WORK TO COMPLETE. Retype exactly the stretch of lines that begins at the line containing "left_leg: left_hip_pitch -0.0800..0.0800" and ends at the last line of the data, with no other lines.

■ ■ ■ ■

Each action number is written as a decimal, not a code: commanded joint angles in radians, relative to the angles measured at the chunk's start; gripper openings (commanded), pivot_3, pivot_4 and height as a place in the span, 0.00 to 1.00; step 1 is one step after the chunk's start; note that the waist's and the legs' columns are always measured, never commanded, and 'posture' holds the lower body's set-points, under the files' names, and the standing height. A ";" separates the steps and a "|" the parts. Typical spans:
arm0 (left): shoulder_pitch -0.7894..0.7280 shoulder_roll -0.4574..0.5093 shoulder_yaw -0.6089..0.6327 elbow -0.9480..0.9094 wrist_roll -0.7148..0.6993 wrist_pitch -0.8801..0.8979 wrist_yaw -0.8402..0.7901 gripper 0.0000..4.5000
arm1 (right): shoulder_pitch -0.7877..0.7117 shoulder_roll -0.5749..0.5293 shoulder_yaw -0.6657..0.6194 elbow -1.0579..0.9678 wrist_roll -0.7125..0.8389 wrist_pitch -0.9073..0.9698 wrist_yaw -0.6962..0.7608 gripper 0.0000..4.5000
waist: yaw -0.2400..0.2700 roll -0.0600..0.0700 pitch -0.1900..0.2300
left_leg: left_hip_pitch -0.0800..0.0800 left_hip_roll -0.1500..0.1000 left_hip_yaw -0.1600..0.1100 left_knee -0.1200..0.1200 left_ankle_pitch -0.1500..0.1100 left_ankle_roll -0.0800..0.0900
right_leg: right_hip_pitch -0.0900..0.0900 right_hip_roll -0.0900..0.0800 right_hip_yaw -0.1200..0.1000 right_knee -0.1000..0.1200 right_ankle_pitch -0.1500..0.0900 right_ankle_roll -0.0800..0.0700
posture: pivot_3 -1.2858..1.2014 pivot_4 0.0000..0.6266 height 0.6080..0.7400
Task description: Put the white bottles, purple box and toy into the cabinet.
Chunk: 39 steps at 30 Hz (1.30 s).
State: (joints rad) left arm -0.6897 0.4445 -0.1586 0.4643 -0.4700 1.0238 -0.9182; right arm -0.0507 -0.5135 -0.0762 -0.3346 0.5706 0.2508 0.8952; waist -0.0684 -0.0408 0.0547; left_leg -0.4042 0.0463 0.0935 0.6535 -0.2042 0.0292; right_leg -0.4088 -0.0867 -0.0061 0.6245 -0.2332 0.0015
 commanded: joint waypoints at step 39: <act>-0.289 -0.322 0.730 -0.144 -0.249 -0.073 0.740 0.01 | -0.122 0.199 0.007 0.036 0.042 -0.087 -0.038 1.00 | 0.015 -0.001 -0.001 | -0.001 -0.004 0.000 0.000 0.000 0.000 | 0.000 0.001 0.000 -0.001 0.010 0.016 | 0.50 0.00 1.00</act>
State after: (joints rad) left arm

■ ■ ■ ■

SOLUTION TO THIS TASK.
left_leg: left_hip_pitch -0.0800..0.0800 left_hip_roll -0.1500..0.1000 left_hip_yaw -0.1600..0.1100 left_knee -0.1200..0.1200 left_ankle_pitch -0.1500..0.1100 left_ankle_roll -0.0800..0.0900
right_leg: right_hip_pitch -0.0900..0.0900 right_hip_roll -0.0900..0.0800 right_hip_yaw -0.1200..0.1000 right_knee -0.1000..0.1200 right_ankle_pitch -0.1500..0.0900 right_ankle_roll -0.0800..0.0700
posture: pivot_3 -1.2858..1.2014 pivot_4 0.0000..0.6266 height 0.6080..0.7400
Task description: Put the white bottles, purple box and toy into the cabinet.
Chunk: 39 steps at 30 Hz (1.30 s).
State: (joints rad) left arm -0.6897 0.4445 -0.1586 0.4643 -0.4700 1.0238 -0.9182; right arm -0.0507 -0.5135 -0.0762 -0.3346 0.5706 0.2508 0.8952; waist -0.0684 -0.0408 0.0547; left_leg -0.4042 0.0463 0.0935 0.6535 -0.2042 0.0292; right_leg -0.4088 -0.0867 -0.0061 0.6245 -0.2332 0.0015
 commanded: joint waypoints at step 39: <act>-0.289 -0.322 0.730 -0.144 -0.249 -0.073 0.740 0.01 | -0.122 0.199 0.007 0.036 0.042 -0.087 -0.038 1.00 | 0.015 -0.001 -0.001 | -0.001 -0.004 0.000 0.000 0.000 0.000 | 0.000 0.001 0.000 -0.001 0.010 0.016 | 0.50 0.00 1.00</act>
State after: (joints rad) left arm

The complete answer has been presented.